BEGIN

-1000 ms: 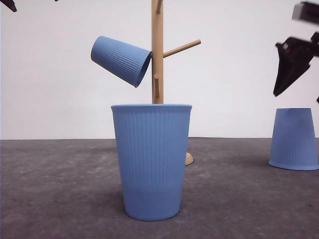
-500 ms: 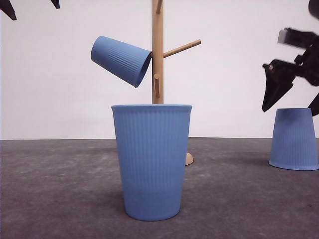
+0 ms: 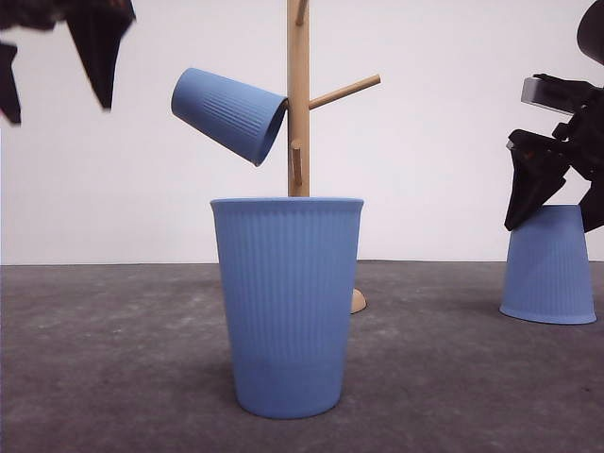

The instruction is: Place three cups

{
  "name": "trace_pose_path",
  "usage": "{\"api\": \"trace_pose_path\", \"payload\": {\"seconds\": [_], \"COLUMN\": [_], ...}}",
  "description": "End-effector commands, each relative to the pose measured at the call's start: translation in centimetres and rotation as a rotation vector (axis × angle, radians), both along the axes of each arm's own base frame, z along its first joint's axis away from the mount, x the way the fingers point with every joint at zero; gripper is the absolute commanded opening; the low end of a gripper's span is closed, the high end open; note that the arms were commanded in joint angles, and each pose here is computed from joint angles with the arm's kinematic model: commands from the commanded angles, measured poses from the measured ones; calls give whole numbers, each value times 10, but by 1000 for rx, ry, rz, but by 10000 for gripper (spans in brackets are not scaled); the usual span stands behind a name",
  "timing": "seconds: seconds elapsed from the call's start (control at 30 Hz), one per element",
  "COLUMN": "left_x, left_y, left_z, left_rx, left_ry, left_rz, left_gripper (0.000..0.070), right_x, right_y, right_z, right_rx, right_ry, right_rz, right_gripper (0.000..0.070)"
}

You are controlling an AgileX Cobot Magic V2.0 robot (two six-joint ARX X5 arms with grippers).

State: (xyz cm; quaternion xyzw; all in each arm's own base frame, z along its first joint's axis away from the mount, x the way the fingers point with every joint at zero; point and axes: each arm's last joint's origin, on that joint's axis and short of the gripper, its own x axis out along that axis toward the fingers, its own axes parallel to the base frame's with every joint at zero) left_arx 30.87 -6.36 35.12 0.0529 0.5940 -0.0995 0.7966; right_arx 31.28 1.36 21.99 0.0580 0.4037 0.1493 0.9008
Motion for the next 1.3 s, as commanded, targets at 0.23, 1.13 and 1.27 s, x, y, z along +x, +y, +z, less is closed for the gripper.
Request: {"api": "trace_pose_path", "payload": {"seconds": [0.23,1.13,1.27], "left_x": [-36,-69,-65], "left_y": [7,-15,-17], "left_z": [-2,-77,-75], "left_rx": [14,-93,-143], "left_ry": [-41,-5,-46], "left_rz": [36,-61,-76], "left_gripper": [665,666,666], "right_x": [5,2,13], "right_y": [1,17,26], "right_z": [5,208,198], "right_rx": [3,384,395], "right_ry": [-25,-407,-368], "right_rz": [17,367,388], "right_gripper": [331,331,331]}}
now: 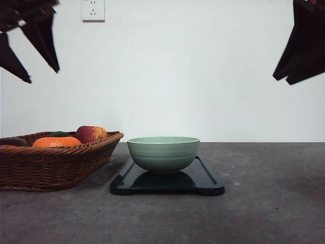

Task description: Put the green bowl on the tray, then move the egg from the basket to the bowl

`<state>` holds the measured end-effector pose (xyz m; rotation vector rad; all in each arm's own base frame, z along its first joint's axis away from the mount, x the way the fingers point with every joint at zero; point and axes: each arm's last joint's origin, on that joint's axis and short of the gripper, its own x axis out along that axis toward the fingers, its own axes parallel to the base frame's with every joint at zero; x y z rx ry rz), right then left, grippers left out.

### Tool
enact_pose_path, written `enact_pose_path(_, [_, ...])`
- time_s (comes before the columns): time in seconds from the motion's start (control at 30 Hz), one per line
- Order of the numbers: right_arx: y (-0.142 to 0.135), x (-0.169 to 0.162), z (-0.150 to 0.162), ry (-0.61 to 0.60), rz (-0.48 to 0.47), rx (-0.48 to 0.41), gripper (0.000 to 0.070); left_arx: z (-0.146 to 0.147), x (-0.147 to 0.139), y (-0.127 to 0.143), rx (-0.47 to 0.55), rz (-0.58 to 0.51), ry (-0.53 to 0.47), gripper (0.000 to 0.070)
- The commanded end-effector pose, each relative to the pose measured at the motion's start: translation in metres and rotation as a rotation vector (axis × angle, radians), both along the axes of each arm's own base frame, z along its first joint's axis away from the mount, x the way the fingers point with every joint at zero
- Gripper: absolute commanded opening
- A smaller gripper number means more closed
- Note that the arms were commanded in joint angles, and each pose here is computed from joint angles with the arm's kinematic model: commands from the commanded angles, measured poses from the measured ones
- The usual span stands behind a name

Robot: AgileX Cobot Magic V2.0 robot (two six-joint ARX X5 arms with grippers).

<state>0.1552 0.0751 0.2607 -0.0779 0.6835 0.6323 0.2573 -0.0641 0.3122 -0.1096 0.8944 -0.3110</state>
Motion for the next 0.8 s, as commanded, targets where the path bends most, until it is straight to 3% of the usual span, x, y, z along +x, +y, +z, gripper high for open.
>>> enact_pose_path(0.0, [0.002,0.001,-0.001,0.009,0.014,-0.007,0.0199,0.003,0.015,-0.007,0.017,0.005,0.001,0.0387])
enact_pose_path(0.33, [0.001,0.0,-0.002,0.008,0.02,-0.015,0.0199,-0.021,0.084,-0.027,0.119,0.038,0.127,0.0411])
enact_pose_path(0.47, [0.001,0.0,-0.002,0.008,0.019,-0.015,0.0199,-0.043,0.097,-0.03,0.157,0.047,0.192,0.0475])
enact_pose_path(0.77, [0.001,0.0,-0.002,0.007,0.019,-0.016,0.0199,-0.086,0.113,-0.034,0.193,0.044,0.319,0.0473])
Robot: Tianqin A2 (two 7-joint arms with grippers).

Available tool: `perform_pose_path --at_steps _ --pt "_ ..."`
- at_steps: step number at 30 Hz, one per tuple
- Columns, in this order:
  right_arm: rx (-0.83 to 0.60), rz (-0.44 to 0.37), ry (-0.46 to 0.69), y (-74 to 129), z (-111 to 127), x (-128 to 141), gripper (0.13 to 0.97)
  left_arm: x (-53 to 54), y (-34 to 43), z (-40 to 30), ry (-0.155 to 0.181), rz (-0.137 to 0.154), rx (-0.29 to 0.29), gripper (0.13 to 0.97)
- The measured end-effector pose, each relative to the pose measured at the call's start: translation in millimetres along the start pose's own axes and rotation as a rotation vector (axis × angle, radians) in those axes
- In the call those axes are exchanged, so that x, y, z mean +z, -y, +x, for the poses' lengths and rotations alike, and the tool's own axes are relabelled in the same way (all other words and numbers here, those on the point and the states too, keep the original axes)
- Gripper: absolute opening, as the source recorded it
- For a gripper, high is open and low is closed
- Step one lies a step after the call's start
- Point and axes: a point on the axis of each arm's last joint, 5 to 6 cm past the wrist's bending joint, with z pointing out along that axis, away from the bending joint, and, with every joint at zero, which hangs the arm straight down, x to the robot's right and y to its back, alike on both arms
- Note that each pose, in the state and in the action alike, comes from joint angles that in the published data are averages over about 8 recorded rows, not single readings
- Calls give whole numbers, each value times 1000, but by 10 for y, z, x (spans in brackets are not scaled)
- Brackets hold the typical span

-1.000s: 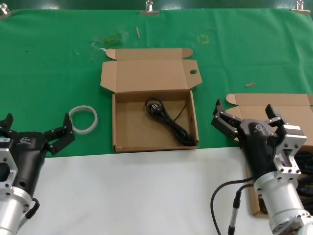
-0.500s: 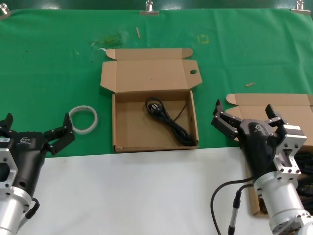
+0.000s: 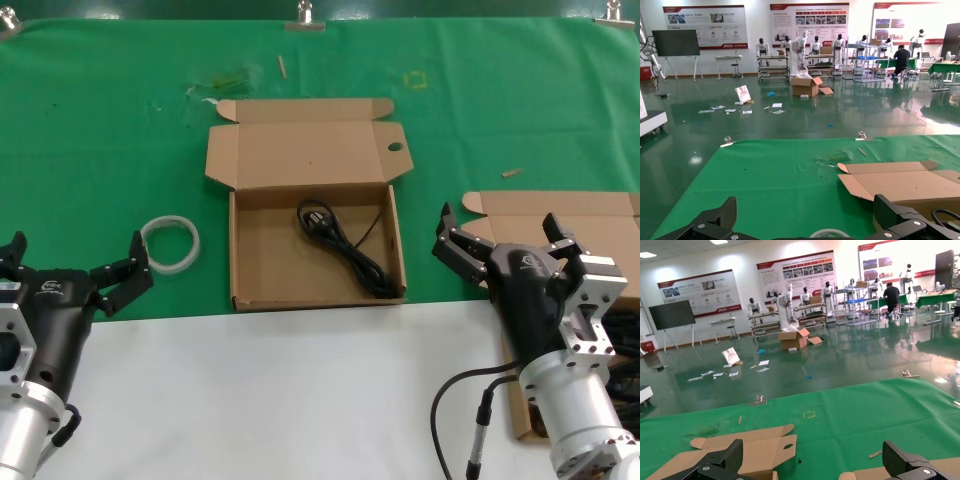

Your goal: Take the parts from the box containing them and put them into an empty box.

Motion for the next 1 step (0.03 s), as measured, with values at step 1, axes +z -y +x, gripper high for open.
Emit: perform_pose_path --at_steps 1 --pt "0 0 0 0 0 0 966 0 0 0 0 0 0 966"
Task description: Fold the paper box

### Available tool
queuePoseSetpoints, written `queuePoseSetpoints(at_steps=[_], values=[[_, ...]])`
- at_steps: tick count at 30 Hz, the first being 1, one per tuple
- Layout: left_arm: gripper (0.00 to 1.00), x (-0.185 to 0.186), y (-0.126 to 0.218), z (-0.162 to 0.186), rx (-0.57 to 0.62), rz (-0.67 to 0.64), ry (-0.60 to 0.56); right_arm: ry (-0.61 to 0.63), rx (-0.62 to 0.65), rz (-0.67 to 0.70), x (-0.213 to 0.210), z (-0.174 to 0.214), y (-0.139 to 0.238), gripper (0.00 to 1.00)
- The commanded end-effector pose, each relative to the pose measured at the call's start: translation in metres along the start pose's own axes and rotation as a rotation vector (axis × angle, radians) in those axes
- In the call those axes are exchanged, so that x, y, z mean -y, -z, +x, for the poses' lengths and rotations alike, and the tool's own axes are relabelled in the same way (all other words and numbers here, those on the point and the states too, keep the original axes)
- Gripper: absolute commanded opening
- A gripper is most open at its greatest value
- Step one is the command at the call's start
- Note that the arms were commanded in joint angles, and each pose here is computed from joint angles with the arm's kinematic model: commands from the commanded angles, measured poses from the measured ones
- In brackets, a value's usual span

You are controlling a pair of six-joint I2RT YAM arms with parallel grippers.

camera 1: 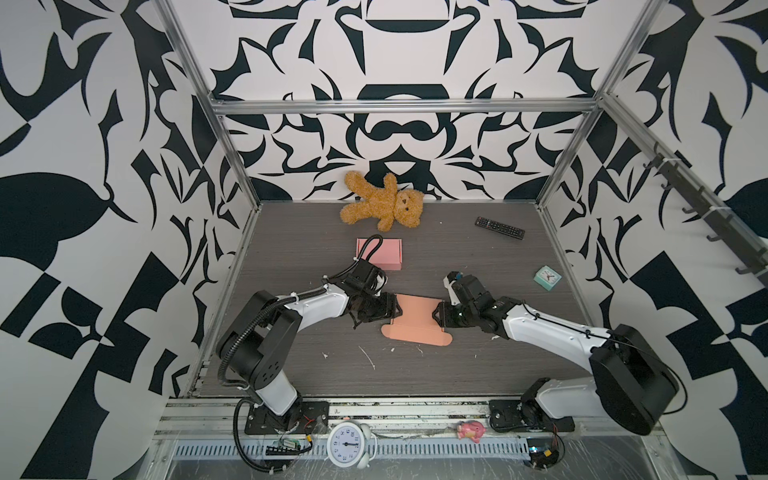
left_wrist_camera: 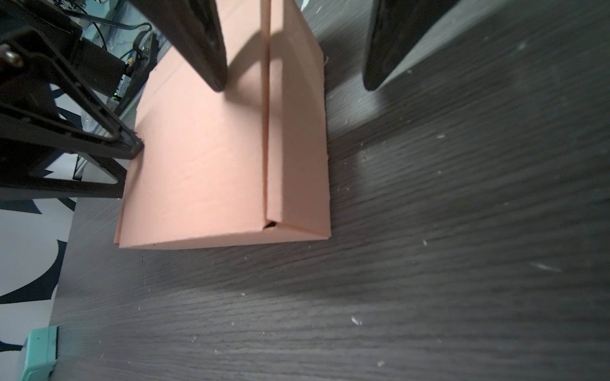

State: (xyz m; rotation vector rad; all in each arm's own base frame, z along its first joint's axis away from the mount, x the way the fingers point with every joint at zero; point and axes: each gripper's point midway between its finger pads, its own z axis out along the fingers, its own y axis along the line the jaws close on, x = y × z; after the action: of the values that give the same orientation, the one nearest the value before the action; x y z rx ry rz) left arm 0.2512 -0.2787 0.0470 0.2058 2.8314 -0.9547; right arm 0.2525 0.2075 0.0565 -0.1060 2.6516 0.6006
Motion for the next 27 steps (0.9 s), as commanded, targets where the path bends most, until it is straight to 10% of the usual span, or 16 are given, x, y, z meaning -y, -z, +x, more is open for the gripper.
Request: queuePoseSetpoints(at_steps=[1, 10, 27], values=[[0.65, -0.006, -0.009, 0.011, -0.04, -0.009, 0.019, -0.013, 0.01, -0.003, 0.001, -0.001, -0.001, 0.48], [0.52, -0.011, -0.011, 0.013, -0.042, -0.023, 0.019, -0.005, 0.005, 0.006, 0.003, -0.001, -0.004, 0.48], [0.56, 0.003, 0.001, 0.006, -0.014, 0.0, -0.001, 0.009, 0.042, 0.017, -0.001, -0.01, 0.017, 0.52]])
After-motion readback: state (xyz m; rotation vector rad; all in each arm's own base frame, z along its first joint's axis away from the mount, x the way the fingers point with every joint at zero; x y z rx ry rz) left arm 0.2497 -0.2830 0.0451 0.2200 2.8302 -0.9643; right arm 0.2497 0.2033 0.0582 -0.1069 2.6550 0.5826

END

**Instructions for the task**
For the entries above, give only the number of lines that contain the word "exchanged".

**Exercise answer**
2